State’s $100,000 club includes 682 who made more than governor last year

SHARE State’s $100,000 club includes 682 who made more than governor last year

One of every 10 workers on the state of Illinois payroll made more than $100,000 last year.

Nearly 700 state employees — most of them judges but also prison guards and nurses among them — drew heftier paychecks than Gov. Pat Quinn.

And more than 100 state workers doubled their base pay by working overtime or cashing in compensatory time — with 14 of them getting at least $80,000 apiece in extra pay, records show.

Altogether, nearly $4.8 billion of Illinois taxpayers’ money was paid last year to 82,104 full-time, part-time and contractual workers on the state payroll, according to a Chicago Sun-Times analysis that comes as Republican Gov. Bruce Rauner, Democrat Quinn’s successor, is proposing colossal cuts in state spending.

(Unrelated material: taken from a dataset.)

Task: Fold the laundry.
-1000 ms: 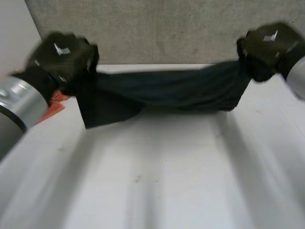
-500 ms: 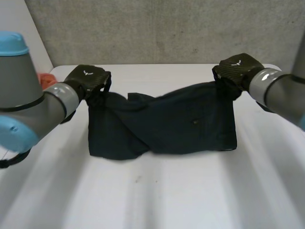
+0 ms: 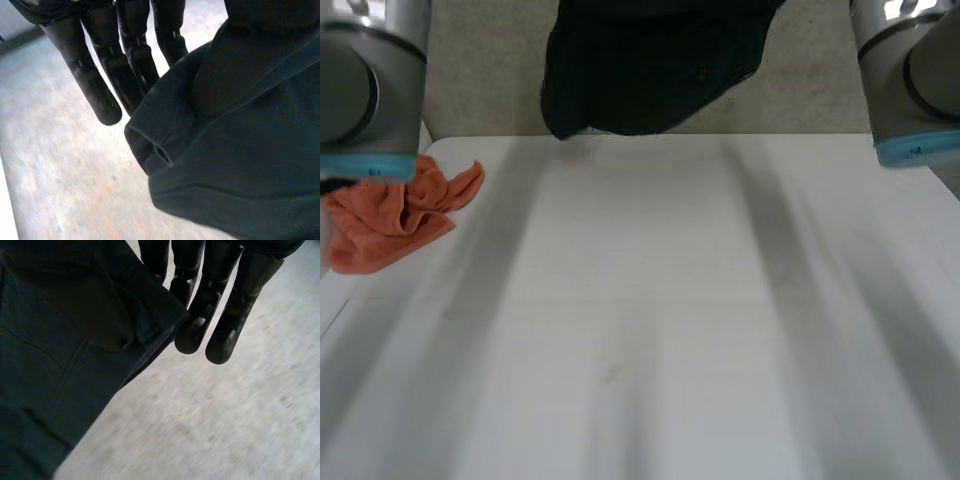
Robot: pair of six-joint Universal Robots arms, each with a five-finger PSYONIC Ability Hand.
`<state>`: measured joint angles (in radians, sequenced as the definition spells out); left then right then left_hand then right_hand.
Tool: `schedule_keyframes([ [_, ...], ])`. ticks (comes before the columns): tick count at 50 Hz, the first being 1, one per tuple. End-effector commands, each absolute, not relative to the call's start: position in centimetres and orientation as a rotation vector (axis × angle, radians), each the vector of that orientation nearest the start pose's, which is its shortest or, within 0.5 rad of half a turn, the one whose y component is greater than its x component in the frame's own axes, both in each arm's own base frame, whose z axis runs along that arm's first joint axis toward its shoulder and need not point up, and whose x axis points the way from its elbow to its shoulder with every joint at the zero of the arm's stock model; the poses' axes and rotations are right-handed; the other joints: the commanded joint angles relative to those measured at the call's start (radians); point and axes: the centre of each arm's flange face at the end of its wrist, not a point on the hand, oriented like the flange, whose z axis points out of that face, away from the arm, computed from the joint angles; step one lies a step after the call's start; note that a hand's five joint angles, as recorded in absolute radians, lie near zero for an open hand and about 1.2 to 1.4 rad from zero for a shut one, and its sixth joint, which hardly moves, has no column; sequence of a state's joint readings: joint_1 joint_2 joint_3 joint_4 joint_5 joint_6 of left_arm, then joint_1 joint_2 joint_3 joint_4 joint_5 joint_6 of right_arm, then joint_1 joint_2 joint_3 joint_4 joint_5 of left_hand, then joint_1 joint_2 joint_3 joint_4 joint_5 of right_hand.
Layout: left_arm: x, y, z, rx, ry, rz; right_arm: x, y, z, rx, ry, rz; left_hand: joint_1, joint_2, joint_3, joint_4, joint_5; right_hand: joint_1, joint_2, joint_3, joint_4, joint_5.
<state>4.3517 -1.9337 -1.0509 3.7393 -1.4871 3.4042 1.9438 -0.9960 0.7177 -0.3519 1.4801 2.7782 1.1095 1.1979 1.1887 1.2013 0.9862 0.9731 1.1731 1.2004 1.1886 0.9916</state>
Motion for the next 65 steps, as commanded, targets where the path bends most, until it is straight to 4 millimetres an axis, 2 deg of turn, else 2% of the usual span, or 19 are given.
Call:
schedule_keyframes([
  [1,-27.8,-34.0,32.8,0.656,1.633,-2.757,30.1,-37.7,33.1,-0.805,1.590,-2.491,0.287,0.198,0.208,0.195,0.236,0.423,0.223,0.196,0.208,0.230],
  [2,-27.8,-33.8,31.7,0.674,1.685,-2.722,30.1,-37.6,31.2,-0.842,1.651,-2.430,0.287,0.198,0.208,0.195,0.236,0.423,0.223,0.196,0.208,0.230],
  [5,-27.5,-32.7,27.5,0.740,1.893,-2.565,30.2,-37.4,28.1,-0.910,1.737,-2.339,0.287,0.198,0.208,0.195,0.236,0.423,0.223,0.196,0.208,0.230],
  [6,-27.4,-32.4,26.2,0.757,1.952,-2.513,30.2,-37.2,25.9,-0.968,1.799,-2.275,0.287,0.198,0.208,0.195,0.236,0.423,0.223,0.196,0.208,0.230],
  [11,-26.5,-29.7,19.6,0.867,2.226,-2.207,29.6,-35.2,19.5,-1.201,2.003,-2.033,0.287,0.198,0.208,0.195,0.236,0.423,0.223,0.196,0.208,0.230],
  [15,-26.3,-27.0,17.3,0.987,2.316,-2.028,28.6,-33.1,17.0,-1.375,2.126,-1.853,0.287,0.198,0.208,0.195,0.236,0.423,0.223,0.196,0.208,0.230],
  [18,-26.2,-24.6,17.1,1.072,2.357,-1.930,27.8,-31.0,15.7,-1.486,2.189,-1.709,0.287,0.198,0.208,0.195,0.236,0.423,0.223,0.196,0.208,0.230],
  [29,-23.5,-17.2,17.9,1.222,2.566,-1.495,24.7,-23.3,17.8,-1.681,2.285,-1.361,0.287,0.198,0.208,0.195,0.236,0.423,0.223,0.196,0.208,0.230],
  [32,-22.7,-14.7,17.9,1.309,2.608,-1.325,24.0,-21.6,18.3,-1.758,2.281,-1.291,0.287,0.198,0.208,0.195,0.236,0.423,0.223,0.196,0.208,0.230],
  [38,-21.5,-8.7,17.8,1.611,2.575,-1.008,20.5,-17.0,19.2,-1.992,2.281,-1.057,0.287,0.198,0.208,0.195,0.236,0.423,0.223,0.196,0.208,0.230],
  [42,-21.6,-6.9,19.1,1.715,2.508,-1.042,19.1,-15.4,19.3,-2.056,2.263,-0.987,0.287,0.198,0.208,0.195,0.236,0.423,0.223,0.196,0.208,0.230],
  [45,-22.3,-8.1,20.0,1.692,2.462,-1.179,19.0,-15.6,19.3,-2.020,2.251,-1.015,0.287,0.198,0.208,0.195,0.236,0.423,0.223,0.196,0.208,0.230],
  [48,-24.0,-11.0,20.9,1.621,2.381,-1.406,19.2,-16.6,19.6,-1.956,2.253,-1.110,0.287,0.198,0.208,0.195,0.236,0.423,0.223,0.196,0.208,0.230],
  [49,-24.9,-13.0,20.9,1.574,2.341,-1.501,19.3,-17.8,19.9,-1.880,2.273,-1.207,0.287,0.198,0.208,0.195,0.236,0.423,0.223,0.196,0.208,0.230],
  [52,-26.1,-16.2,20.7,1.493,2.291,-1.610,19.6,-20.0,19.7,-1.737,2.309,-1.328,0.287,0.198,0.208,0.195,0.236,0.423,0.223,0.196,0.208,0.230],
  [53,-26.8,-18.4,20.6,1.441,2.255,-1.677,19.9,-21.5,19.1,-1.655,2.334,-1.379,0.287,0.198,0.208,0.195,0.236,0.423,0.223,0.196,0.208,0.230],
  [56,-28.0,-21.2,20.0,1.387,2.209,-1.754,20.1,-23.6,18.4,-1.554,2.364,-1.460,0.287,0.198,0.208,0.195,0.236,0.423,0.223,0.196,0.208,0.230],
  [57,-28.9,-23.1,19.5,1.357,2.178,-1.798,20.2,-24.8,18.2,-1.510,2.374,-1.520,0.287,0.198,0.208,0.195,0.236,0.423,0.223,0.196,0.208,0.230],
  [65,-32.7,-30.6,17.5,1.239,2.017,-1.973,21.6,-30.1,17.1,-1.426,2.437,-1.796,0.287,0.198,0.208,0.195,0.236,0.423,0.223,0.196,0.208,0.230],
])
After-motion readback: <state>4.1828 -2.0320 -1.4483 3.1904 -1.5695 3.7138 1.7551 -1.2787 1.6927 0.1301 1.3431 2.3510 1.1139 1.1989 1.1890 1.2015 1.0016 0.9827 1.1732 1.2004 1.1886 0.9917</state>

Rauner has blamed labor unions for a large chunk of the state’s financial mess, declaring in his inaugural address that state salaries and pensions have been inflated by “government union bosses negotiating sweetheart deals across the table from governors they’ve spent tens of millions of dollars to help elect.”

Union officials counter that Illinois government leaders have drastically cut the number of full-time state employees over the past 15 years, forcing many workers to put in onerous amounts of overtime.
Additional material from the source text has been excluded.